Yildirim : La victoire israélienne à l’Eurovision est un complot impérialiste

La chanson israélienne n'était "pas bonne" et le concours a été truqué de manière à ce qu'il se tienne à Jérusalem pour créer la discorde, a affirmé le Premier ministre turc

Binali Yildirim à Ankara le 31 octobre 2017. (Crédit : AFP/Adem Altan)
Binali Yildirim à Ankara le 31 octobre 2017. (Crédit : AFP/Adem Altan)

Le Premier ministre turc Binali Yildirim a déclaré vendredi que la victoire israélienne lors du concours de l’Eurovision 2018 était une escroquerie, disant qu’Israël « ne sait que tuer, ne sait pas comment chanter ».

Au cours d’un entretien avec une chaîne de télévision turque, Yildirim a indiqué que « Toy », la chanson de Netta Barzilai, qui a apporté la victoire à la jeune chanteuse, n’était « pas bonne » et il a clamé que le système de vote avait été truqué par les « impérialistes » afin de garantir que le concours ait lieu l’année prochaine à Jérusalem avec pour objectif de « semer la discorde entre les religions » dans la région.
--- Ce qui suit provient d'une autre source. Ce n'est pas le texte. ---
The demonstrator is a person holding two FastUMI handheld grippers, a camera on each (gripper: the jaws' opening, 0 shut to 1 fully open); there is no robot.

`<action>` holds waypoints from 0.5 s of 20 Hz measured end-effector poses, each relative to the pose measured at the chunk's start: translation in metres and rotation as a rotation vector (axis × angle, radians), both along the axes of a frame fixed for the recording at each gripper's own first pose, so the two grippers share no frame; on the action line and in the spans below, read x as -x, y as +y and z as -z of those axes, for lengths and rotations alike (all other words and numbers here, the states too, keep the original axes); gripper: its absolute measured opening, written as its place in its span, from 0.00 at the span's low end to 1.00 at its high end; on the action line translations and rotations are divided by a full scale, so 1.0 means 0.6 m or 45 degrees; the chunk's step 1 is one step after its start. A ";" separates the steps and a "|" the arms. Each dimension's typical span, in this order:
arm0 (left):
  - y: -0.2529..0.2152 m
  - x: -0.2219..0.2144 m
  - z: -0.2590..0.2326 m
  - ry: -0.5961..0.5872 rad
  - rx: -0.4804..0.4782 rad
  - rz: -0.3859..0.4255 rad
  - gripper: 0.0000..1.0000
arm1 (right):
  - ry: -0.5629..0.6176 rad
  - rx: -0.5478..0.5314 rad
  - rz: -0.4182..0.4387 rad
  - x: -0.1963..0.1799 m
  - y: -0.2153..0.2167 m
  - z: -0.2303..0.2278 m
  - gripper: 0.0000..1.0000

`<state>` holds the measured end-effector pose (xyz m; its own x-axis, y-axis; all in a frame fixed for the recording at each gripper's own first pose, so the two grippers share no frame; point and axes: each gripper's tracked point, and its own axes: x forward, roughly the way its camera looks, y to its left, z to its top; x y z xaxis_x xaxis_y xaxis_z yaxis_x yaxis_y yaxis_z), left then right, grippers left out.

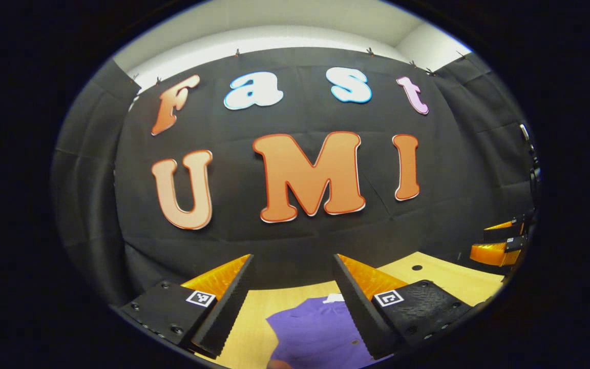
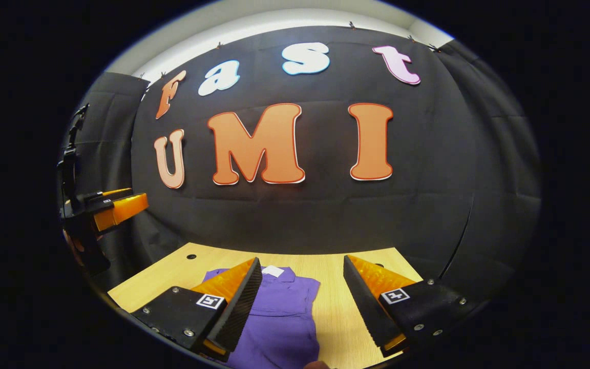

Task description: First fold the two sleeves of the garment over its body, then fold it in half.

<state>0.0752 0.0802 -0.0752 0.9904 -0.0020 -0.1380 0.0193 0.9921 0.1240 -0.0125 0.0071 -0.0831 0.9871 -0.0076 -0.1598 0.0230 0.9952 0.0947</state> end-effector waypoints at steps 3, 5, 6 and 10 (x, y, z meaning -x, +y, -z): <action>0.029 0.057 -0.006 -0.040 -0.015 -0.067 0.96 | 0.015 0.035 -0.025 0.012 0.014 0.013 0.95; 0.043 0.089 0.006 -0.044 0.009 -0.091 0.95 | 0.071 0.048 -0.038 0.025 0.020 0.042 0.95; 0.051 0.104 0.016 -0.027 0.025 -0.108 0.96 | 0.106 0.054 -0.041 0.033 0.020 0.060 0.95; 0.080 0.154 0.107 0.156 0.051 -0.181 0.95 | 0.300 0.022 -0.068 0.061 0.023 0.140 0.95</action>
« On a laissé gagner Israël même si le pays n’a pas récolté suffisamment de points de manière à ce qu’il puisse accueillir le concours l’année prochaine », a-t-il dit.

Selon les règles de la compétition annuelle, le pays qui remporte la victoire accueille l’événement l’année suivante.

Le ministre israélien de l’Energie Yuval Steinitz a déclaré que ces propos « ne méritent pas de réponse » et il a noté que l’Etat juif a remporté l’Eurovision à quatre reprises « avec des chansons merveilleuses ».

La gagnante israélienne du concours de l’Eurovision 2018, Netta Barzilai. (Capture d’écran Twitter)

Yildirim a personnellement attaqué Barzilai, estimant que « la chanteuse israélienne n’était pas bonne. Elle ne peut pas chanter ».

La Turquie n’a pas participé à l’Eurovision depuis 2013.

Le mois dernier, les organisateurs de l’événement ont indiqué que les informations portant sur des tensions politiques concernant l’accueil du concours l’année prochaine par Israël n’étaient que des « spéculations ».

L’Etat juif a accueilli l’Eurovision à deux reprises à Jérusalem dans le passé, une ville que la majorité des pays ne reconnaissent pas comme capitale de l’Etat juif.

La semaine dernière, il a été annoncé que le gouvernement n’interviendrait pas dans la détermination du lieu qui accueillera le concours l’année prochaine, dans un contexte de craintes que des ministres puissent torpiller les chances israéliennes d’accueillir l’événement en insistant pour qu’il se déroule à Jérusalem.

C’est le diffuseur public israélien Kan public qui a pour mission d’organiser l’édition 2019 de l’Eurovision mais des politiciens ont demandé de manière répétée à ce qu’elle se tienne dans la capitale malgré des informations laissant entendre que certains pays ou artistes puissent rechigner à participer, face à cette politisation de l’événement.

Cette décision de recul gouvernemental a été prise lors d’une réunion par téléphone vendredi entre le Premier ministre Benjamin Netanyahu, le ministre des Finances Moshe Kahlon, le ministre des Communications Ayoub Kara et le procureur-général Avichai Mandelblit, a fait savoir la Vingtième chaîne dimanche.